The data below:
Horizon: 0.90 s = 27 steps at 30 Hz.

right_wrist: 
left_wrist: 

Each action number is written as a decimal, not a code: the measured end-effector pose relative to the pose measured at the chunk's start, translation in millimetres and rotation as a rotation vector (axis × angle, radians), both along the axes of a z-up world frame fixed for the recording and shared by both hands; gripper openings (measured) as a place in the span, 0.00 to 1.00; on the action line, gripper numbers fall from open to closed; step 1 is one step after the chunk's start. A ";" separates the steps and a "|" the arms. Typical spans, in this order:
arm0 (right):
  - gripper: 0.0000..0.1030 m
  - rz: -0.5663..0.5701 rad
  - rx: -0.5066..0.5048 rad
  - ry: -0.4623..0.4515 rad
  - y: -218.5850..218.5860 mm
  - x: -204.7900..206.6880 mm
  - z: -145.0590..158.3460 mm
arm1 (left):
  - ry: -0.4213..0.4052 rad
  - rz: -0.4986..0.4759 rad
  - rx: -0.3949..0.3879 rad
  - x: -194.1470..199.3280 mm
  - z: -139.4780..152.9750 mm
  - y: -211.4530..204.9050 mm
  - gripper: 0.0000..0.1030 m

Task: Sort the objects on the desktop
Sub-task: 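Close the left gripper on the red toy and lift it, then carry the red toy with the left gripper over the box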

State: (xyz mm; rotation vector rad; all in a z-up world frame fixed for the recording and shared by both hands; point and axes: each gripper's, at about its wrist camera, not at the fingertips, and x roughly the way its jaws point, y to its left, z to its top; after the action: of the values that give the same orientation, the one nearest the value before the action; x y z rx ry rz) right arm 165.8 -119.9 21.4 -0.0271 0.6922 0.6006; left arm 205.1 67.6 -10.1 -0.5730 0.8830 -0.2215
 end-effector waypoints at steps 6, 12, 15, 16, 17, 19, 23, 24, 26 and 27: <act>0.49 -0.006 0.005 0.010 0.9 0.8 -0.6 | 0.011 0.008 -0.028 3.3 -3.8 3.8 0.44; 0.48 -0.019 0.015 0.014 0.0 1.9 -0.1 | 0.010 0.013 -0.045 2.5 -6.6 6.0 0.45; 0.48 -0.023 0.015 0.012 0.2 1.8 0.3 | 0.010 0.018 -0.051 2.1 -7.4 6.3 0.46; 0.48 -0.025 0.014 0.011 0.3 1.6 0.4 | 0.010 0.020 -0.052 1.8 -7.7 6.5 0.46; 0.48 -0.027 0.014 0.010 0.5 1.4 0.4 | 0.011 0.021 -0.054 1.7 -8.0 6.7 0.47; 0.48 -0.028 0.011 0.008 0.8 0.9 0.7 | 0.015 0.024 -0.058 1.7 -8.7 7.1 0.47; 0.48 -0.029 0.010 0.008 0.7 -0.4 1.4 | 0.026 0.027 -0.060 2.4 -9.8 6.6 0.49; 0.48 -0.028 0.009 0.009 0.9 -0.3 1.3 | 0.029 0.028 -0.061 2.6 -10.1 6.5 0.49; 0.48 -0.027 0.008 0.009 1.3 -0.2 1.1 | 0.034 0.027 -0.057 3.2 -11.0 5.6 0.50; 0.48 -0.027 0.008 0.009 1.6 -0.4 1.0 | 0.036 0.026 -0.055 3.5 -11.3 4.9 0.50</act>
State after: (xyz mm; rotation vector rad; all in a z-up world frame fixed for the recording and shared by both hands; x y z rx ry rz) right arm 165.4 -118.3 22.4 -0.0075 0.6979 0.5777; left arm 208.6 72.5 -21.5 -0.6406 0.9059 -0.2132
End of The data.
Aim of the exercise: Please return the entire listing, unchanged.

Solved exercise:
Horizon: 0.90 s = 27 steps at 30 Hz.

right_wrist: 
left_wrist: 

Each action number is written as a decimal, not a code: the measured end-effector pose relative to the pose measured at the chunk's start, translation in millimetres and rotation as a rotation vector (axis × angle, radians), both along the axes of a z-up world frame fixed for the recording and shared by both hands; gripper openings (measured) as a place in the span, 0.00 to 1.00; on the action line, gripper numbers fall from open to closed; step 1 is one step after the chunk's start. A ";" separates the steps and a "|" the arms. Typical spans, in this order:
arm0 (right):
  - gripper: 0.0000..0.1030 m
  - rz: -0.5663..0.5701 rad
  - rx: -0.5066..0.5048 rad
  - ry: -0.4623..0.4515 rad
  - y: -218.5850..218.5860 mm
  - x: -204.7900..206.6880 mm
  - z: -145.0590..158.3460 mm
arm1 (left):
  - ry: -0.4213..0.4052 rad
  - rz: -0.4986..0.4759 rad
  - rx: -0.3949..0.3879 rad
  - x: -194.1470..199.3280 mm
  - z: -139.4780..152.9750 mm
  - y: -211.4530..204.9050 mm
  - gripper: 0.0000..0.1030 m

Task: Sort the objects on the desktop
Sub-task: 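Close the left gripper on the red toy and lift it, then carry the red toy with the left gripper over the box
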
State: (xyz mm; rotation vector rad; all in a z-up world frame fixed for the recording and shared by both hands; point and axes: each gripper's, at about its wrist camera, not at the fingertips, and x roughly the way its jaws point, y to its left, z to its top; after the action: of the values that give the same orientation, the one nearest the value before the action; x y z rx ry rz) right arm 165.8 -119.9 21.4 -0.0271 0.6922 0.6006; left arm 205.1 67.6 -10.1 -0.5730 0.8830 -0.2215
 end-effector waypoints at steps 6, 12, 15, 16, 17, 19, 23, 24, 26 and 27: <act>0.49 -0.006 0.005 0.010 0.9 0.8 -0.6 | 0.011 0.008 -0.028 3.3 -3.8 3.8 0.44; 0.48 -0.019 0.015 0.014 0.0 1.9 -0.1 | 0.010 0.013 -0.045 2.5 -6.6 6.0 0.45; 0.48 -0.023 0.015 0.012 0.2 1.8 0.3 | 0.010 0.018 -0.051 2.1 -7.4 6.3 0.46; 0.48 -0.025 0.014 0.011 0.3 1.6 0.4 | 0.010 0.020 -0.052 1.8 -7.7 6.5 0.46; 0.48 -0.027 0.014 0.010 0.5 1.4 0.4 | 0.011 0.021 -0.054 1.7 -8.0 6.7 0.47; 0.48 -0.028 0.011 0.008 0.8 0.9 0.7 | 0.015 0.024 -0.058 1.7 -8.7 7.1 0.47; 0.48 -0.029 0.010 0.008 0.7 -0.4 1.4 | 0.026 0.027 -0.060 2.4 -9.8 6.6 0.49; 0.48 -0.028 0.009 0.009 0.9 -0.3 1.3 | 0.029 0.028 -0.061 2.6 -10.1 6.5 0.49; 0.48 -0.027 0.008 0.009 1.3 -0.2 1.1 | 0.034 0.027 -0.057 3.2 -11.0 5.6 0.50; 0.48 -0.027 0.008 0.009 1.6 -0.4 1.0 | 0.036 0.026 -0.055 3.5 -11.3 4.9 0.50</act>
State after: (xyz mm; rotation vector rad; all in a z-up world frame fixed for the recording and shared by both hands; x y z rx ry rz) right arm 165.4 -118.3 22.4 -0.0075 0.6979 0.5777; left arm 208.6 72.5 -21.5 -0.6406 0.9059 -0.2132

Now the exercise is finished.